*Task item:*
Print every entry exactly as it appears, but skip the pictures.

Records from a collection:
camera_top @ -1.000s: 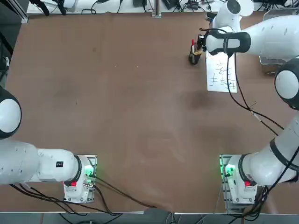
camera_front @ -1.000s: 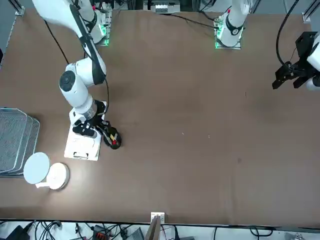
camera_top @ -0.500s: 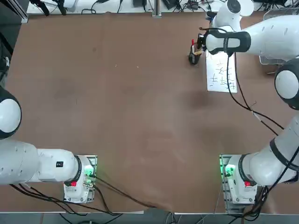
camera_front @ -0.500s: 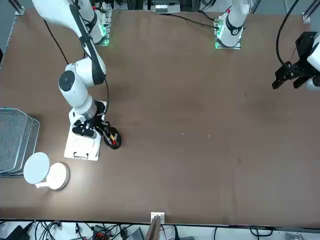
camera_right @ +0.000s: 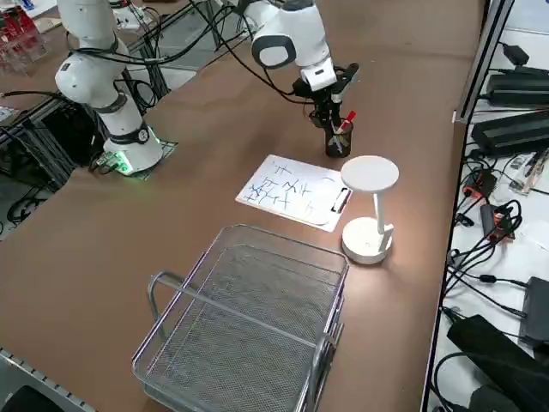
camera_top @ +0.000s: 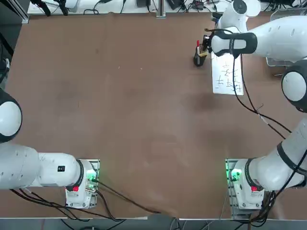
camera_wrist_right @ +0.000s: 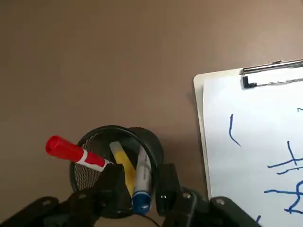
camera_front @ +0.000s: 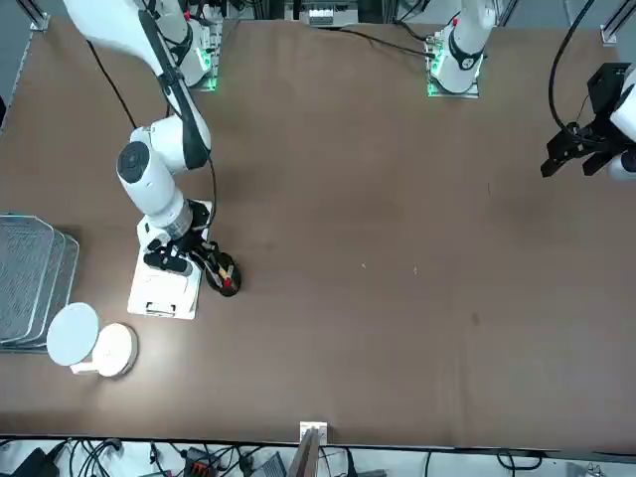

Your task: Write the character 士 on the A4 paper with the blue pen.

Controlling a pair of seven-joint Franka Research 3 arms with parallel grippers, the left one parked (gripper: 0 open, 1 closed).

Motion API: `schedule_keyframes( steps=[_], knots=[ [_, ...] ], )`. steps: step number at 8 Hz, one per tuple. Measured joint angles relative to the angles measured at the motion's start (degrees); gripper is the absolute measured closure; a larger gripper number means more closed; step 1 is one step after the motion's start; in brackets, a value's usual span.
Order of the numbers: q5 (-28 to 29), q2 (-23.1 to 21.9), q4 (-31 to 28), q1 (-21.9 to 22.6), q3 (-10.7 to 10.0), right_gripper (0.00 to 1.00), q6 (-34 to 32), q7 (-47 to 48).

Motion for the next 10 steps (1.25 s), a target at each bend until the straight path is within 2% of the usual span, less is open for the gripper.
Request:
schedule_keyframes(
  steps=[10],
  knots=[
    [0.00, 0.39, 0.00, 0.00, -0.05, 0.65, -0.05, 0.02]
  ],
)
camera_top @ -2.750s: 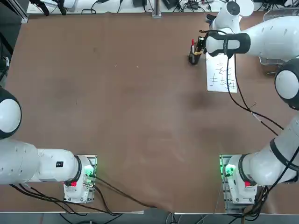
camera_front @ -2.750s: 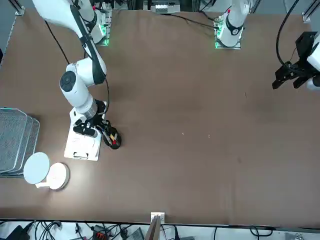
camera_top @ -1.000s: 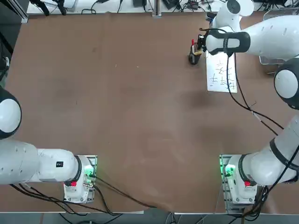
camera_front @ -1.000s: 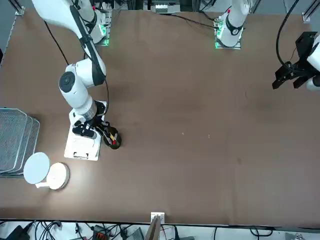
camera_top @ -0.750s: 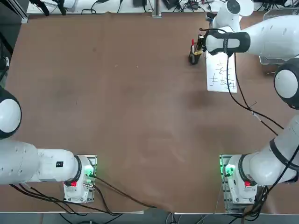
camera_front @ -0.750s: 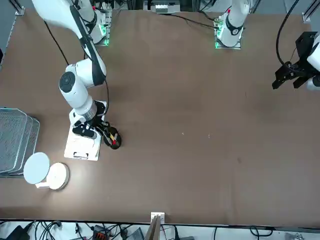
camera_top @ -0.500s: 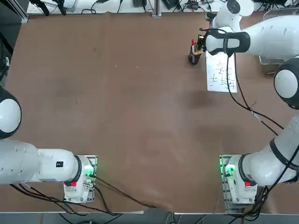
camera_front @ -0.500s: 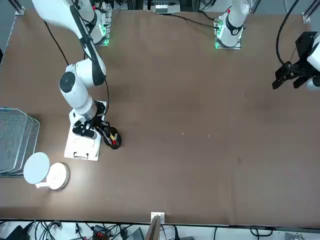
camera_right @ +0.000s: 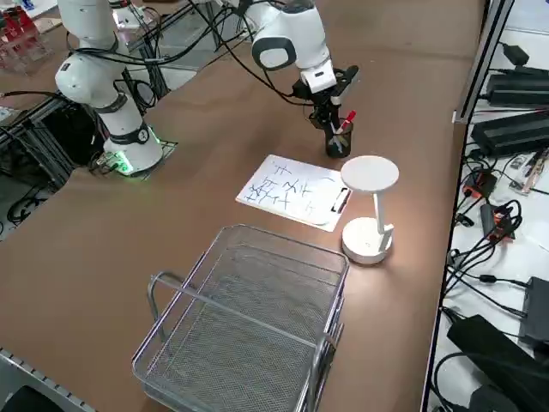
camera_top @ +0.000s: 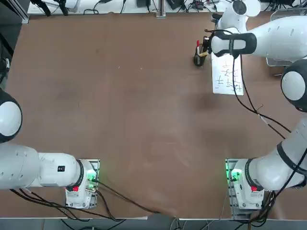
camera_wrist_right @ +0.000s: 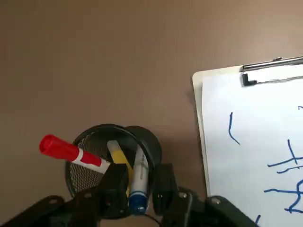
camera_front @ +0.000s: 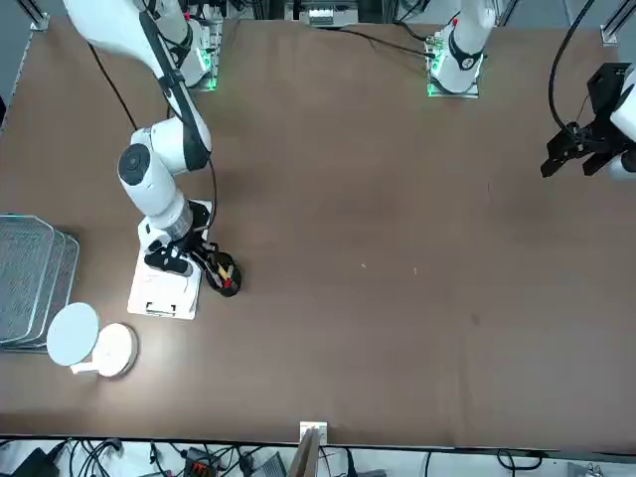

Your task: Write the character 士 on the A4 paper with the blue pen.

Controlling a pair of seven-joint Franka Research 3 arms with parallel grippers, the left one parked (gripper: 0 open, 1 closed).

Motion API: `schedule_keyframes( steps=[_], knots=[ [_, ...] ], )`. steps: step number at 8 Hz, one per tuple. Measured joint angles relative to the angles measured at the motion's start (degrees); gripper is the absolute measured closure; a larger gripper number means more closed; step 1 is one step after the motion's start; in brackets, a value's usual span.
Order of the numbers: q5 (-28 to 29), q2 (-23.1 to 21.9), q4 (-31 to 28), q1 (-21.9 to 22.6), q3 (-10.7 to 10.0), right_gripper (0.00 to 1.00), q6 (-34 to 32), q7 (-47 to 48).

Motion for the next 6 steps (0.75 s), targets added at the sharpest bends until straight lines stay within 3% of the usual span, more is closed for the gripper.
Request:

*Solution:*
camera_top @ -1.000s: 
camera_front @ -1.000s: 
camera_top @ -0.500s: 
camera_front @ -0.500s: 
camera_right @ +0.000s: 
camera_top @ +0.000s: 
camera_wrist_right @ +0.000s: 
camera_front @ +0.000s: 

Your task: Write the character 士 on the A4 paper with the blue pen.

Controlling a pair of seven-joint Franka Research 3 arms with parallel grippers, the left one parked (gripper: 0 open, 1 closed).

Motion API: `schedule_keyframes( steps=[_], knots=[ [_, ...] ], )`. steps: step number at 8 Hz, one per tuple. Measured joint angles relative to the angles measured at the motion's start (degrees); gripper is the absolute measured closure; a larger gripper number means more closed; step 1 is one step after the motion's start; in brackets, a value's usual span.
Order of the numbers: q5 (-28 to 29), q2 (-23.1 to 21.9), q4 (-31 to 28), q1 (-21.9 to 22.6), q3 (-10.7 to 10.0), right_gripper (0.00 to 1.00), q6 (-34 to 32), q7 (-47 to 48).

Motion for the next 10 steps (1.25 s), a target at each bend until the straight path is within 2% of the usual span, less is open for the gripper.
Request:
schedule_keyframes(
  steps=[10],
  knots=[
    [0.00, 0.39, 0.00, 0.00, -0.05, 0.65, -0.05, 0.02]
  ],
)
camera_top @ -2.750s: 
camera_front @ -2.750s: 
camera_top @ -1.000s: 
camera_front @ -1.000s: 
camera_top @ -0.750s: 
camera_front @ -0.750s: 
camera_top @ -0.500s: 
camera_front @ -0.500s: 
camera_right @ +0.000s: 
camera_top @ +0.000s: 
camera_wrist_right @ +0.000s: 
camera_front @ +0.000s: 

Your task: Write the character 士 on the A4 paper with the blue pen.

Controlling a pair of seven-joint Franka Research 3 arms with parallel grippers, the left one parked (gripper: 0 open, 1 closed).

Motion API: `schedule_keyframes( steps=[_], knots=[ [_, ...] ], )`. steps: step number at 8 Hz, one per tuple. Measured joint angles relative to the angles measured at the motion's start (degrees); gripper is the absolute measured closure; a larger gripper number means more closed; step 1 is one step after the motion's start; in brackets, a value's usual span.
Order of the numbers: q5 (-28 to 29), q2 (-23.1 to 21.9), q4 (-31 to 28), q1 (-21.9 to 22.6), q3 (-10.7 to 10.0), right_gripper (0.00 to 1.00), q6 (-34 to 32), q7 (-47 to 48).

Motion for the next 6 steps (0.75 s), targets added at the sharpest bends until straight lines stay within 3% of the usual span, more is closed for the gripper.
Request:

No further output remains for this exercise.